Bayesian skyline plots showing the historical demographic trends for each Lacerta lepida mitochondrial phylogroup detected using cytochrome b sequences. Along the y-axis is the expressed population size estimated in units of N_eμ (N_e: effective population size, μ: mutation rate per haplotype per generation). The y-axis is in a log-scale. Solid lines represent median estimates and shaded areas represent confidence intervals.

Figure 8

Observed and null model expected distances of haplotypes from the MRCA in southern and northern regions of phylogroups L3 and L5. Null model distributions were generated by randomising the geographic states of alleles (see text for details). Arrows indicate observed distances.
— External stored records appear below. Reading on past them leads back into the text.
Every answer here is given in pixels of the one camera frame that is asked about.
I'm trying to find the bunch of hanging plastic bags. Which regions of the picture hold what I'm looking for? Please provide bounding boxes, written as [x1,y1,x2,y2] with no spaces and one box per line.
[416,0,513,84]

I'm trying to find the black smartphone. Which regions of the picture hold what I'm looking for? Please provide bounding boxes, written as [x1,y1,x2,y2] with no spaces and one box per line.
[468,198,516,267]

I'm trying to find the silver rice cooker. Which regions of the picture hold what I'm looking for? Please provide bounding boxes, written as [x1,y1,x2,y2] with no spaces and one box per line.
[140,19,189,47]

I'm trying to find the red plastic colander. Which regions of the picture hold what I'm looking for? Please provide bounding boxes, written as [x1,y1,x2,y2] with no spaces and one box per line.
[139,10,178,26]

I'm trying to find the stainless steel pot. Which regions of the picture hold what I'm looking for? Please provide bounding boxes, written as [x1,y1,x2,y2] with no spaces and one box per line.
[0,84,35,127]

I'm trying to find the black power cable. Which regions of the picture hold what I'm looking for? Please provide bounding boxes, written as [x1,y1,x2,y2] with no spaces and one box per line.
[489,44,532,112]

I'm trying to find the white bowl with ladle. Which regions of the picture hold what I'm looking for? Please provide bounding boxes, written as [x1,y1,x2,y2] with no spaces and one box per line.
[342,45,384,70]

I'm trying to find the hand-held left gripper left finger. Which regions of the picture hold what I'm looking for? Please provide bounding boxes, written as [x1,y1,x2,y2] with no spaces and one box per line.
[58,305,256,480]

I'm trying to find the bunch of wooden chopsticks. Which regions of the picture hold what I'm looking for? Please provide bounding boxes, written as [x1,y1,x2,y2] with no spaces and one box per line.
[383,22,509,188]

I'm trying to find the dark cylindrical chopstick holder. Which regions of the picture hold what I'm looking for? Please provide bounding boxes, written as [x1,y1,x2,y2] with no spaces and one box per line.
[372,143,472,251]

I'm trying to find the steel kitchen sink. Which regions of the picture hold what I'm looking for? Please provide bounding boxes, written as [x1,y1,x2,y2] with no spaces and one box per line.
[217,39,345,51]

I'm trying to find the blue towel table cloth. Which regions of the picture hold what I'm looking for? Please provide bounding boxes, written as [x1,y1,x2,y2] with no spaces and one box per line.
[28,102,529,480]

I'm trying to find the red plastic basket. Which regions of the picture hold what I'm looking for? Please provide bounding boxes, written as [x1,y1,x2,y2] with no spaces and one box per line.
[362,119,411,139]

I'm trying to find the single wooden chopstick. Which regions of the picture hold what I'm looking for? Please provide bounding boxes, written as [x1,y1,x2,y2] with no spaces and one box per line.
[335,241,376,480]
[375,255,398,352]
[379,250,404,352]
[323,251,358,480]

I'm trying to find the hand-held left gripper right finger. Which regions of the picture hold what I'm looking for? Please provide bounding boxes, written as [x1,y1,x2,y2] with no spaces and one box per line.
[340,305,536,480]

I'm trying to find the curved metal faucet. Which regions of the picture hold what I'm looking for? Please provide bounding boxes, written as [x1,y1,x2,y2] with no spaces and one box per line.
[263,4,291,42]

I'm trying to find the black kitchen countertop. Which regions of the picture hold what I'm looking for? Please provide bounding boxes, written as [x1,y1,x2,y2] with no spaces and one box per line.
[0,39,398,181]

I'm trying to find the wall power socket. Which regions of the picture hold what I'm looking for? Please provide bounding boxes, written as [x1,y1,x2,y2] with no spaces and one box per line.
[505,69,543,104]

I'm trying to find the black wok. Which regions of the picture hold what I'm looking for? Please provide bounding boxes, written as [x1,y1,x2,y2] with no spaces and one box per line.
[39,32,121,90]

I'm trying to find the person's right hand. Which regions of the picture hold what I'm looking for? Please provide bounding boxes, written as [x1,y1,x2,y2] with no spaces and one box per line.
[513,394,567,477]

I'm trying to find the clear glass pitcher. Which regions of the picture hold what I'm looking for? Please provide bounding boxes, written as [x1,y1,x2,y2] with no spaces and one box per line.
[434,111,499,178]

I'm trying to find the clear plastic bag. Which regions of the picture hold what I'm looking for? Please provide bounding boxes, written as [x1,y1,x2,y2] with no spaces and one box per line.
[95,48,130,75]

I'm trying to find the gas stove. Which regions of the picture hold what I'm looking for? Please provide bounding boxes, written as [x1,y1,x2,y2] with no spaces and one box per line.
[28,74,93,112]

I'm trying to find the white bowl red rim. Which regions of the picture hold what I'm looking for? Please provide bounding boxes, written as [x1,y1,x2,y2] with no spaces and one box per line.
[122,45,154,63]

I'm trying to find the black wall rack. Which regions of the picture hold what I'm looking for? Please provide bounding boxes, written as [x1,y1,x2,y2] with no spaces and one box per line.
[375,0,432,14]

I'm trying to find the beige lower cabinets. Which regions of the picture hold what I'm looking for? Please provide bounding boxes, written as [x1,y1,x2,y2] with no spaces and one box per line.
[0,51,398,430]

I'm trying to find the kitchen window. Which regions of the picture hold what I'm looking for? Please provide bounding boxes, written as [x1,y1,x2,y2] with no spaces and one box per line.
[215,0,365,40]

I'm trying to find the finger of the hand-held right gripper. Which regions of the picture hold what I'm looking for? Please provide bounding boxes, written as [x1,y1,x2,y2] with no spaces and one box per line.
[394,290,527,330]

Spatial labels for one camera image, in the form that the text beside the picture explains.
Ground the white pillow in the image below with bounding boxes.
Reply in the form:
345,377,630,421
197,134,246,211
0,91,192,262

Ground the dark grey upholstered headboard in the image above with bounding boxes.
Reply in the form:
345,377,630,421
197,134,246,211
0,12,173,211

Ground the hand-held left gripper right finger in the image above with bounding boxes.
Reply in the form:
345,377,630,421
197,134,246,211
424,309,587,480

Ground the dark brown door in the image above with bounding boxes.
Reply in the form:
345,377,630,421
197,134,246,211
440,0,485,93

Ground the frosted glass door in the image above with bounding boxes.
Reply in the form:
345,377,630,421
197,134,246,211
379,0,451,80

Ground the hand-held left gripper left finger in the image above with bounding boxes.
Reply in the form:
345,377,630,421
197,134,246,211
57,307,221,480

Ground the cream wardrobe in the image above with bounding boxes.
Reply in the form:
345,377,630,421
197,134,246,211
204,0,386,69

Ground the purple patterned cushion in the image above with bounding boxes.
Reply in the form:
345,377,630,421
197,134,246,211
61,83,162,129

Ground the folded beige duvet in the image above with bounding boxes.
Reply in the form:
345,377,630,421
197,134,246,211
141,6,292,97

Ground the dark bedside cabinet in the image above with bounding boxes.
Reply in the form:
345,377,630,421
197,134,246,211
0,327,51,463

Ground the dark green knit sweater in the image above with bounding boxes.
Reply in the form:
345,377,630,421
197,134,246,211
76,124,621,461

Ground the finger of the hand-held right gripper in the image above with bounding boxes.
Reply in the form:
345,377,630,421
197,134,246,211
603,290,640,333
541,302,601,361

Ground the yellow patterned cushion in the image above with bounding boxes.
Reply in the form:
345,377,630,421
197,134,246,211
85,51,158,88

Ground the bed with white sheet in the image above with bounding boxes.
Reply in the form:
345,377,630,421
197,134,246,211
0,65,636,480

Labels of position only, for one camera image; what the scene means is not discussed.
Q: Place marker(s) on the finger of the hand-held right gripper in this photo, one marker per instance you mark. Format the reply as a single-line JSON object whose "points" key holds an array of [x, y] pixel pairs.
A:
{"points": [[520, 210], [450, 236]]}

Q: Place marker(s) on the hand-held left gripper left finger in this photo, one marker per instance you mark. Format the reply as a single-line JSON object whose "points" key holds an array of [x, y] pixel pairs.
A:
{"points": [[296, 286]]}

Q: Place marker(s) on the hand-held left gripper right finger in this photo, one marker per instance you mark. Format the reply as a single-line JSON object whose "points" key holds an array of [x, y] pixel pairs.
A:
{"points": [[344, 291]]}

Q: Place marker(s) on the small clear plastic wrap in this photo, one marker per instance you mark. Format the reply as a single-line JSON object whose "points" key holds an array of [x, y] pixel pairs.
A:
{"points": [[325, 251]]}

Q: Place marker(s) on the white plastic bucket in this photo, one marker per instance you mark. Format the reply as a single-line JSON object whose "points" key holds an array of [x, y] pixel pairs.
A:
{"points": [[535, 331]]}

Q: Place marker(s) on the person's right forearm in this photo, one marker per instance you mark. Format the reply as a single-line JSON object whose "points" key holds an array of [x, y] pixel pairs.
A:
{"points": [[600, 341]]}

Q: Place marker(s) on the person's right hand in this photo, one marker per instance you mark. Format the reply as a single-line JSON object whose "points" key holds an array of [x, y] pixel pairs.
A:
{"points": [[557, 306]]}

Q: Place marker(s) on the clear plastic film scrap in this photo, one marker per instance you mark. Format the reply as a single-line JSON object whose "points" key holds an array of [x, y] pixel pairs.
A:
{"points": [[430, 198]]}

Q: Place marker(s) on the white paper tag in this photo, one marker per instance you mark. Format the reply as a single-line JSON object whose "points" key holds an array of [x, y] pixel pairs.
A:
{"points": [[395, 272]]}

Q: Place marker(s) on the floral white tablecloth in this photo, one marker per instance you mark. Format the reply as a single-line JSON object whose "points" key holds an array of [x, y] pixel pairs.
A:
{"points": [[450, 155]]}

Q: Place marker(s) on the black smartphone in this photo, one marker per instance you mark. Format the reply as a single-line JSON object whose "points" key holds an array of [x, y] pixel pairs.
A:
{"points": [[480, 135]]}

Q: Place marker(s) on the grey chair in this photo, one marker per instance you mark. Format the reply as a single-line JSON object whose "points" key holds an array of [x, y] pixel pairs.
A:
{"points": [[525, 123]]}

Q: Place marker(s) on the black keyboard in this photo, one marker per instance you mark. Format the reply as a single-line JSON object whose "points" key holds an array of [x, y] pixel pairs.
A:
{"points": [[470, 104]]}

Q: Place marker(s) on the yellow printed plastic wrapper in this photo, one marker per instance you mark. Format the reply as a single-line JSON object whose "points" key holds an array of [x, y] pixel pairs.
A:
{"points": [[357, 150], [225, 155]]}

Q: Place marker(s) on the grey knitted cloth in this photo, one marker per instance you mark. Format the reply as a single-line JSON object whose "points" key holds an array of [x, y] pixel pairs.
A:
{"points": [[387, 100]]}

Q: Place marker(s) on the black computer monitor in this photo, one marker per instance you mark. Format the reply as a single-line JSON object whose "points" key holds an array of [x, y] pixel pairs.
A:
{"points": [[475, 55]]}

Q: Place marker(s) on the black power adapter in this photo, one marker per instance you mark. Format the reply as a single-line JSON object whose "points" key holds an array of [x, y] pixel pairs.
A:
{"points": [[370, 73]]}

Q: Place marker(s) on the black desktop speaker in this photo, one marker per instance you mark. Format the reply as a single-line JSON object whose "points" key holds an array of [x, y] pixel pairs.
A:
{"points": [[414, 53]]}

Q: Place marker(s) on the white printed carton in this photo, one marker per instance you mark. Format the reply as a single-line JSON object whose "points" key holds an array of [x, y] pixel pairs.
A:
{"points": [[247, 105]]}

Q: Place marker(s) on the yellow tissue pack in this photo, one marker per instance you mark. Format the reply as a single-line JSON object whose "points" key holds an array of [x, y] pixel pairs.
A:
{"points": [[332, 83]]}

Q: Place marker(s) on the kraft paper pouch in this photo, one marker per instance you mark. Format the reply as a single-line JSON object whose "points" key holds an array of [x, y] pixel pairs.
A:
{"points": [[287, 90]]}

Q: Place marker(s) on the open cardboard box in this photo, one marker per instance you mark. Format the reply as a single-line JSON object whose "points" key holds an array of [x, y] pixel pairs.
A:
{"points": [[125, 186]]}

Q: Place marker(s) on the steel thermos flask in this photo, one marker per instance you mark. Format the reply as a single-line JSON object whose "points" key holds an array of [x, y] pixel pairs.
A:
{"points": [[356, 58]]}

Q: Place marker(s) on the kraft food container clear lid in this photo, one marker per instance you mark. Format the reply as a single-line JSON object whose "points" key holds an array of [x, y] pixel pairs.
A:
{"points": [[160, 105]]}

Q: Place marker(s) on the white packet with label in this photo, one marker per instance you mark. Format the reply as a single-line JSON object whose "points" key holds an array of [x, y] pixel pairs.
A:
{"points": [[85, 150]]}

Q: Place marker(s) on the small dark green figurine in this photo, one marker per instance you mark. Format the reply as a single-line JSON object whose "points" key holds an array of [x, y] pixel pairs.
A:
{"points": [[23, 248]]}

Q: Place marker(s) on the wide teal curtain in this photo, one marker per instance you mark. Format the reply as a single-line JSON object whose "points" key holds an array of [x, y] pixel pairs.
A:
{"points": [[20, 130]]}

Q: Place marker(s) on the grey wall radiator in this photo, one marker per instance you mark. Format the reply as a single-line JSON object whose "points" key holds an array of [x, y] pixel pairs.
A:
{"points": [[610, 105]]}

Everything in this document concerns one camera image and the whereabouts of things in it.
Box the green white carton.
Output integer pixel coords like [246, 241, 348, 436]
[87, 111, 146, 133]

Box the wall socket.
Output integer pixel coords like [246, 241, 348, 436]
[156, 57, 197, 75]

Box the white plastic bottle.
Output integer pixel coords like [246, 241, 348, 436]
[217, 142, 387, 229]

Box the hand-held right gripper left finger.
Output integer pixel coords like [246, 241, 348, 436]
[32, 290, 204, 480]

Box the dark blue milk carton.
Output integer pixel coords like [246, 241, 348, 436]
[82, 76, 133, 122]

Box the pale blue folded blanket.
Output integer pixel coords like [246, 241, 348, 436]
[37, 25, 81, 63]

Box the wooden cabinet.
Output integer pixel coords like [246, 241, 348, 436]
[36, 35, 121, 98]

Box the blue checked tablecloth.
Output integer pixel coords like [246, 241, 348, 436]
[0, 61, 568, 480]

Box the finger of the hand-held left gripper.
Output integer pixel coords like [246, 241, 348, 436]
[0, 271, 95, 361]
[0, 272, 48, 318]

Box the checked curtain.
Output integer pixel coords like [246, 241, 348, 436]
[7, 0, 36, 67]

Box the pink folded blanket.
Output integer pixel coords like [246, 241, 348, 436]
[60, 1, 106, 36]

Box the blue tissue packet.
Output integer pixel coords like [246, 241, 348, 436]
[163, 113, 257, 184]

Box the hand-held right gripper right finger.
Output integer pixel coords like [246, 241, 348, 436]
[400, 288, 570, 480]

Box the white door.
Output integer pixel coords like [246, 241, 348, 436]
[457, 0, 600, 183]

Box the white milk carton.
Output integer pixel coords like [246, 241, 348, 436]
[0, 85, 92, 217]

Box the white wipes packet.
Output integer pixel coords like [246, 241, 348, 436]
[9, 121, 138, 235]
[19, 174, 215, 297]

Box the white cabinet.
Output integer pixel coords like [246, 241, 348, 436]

For both phylogroups the average distance of southern haplotypes from the MRCA is significantly less than would be expected by chance, and the average distance of northern haplotypes from the MRCA is significantly greater than would be expected by chance. L3 southern populations: 78, 81, 82, 83, 85, 93 and 94; L3 northern populations: 87, 89, 90, 91 and 92; L5 southern: 15, 17, 18, 19, 20, 21, 22, 53, 95, 96, 97, 98, 99 and 100; L5 northern populations: 56, 58, 78, 79, 82, 101, 102, 103, 104, 105, 106 and 108.